In the material below, how many lines contain the string "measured"? Reply with the number only.

* **The data**:

▽

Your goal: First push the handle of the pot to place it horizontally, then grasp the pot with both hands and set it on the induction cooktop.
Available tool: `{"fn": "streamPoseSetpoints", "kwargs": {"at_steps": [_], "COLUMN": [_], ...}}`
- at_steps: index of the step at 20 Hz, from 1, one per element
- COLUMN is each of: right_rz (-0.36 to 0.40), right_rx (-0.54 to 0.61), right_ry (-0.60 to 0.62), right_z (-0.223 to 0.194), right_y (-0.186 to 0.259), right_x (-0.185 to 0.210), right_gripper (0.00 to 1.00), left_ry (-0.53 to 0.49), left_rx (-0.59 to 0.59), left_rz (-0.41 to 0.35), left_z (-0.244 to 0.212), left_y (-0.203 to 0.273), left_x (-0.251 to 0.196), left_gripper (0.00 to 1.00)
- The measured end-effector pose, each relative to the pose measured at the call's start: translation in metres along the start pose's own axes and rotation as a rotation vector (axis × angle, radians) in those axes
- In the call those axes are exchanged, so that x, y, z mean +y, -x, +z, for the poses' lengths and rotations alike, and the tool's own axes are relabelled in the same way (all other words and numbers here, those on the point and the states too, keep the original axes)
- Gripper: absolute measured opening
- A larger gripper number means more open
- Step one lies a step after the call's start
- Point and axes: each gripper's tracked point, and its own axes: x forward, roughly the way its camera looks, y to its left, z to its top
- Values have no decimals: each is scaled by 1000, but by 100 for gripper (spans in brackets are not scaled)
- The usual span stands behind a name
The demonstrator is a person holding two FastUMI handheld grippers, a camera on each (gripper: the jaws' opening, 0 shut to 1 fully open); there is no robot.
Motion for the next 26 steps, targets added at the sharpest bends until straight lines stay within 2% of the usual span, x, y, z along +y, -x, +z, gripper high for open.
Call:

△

* **Exercise result**: 2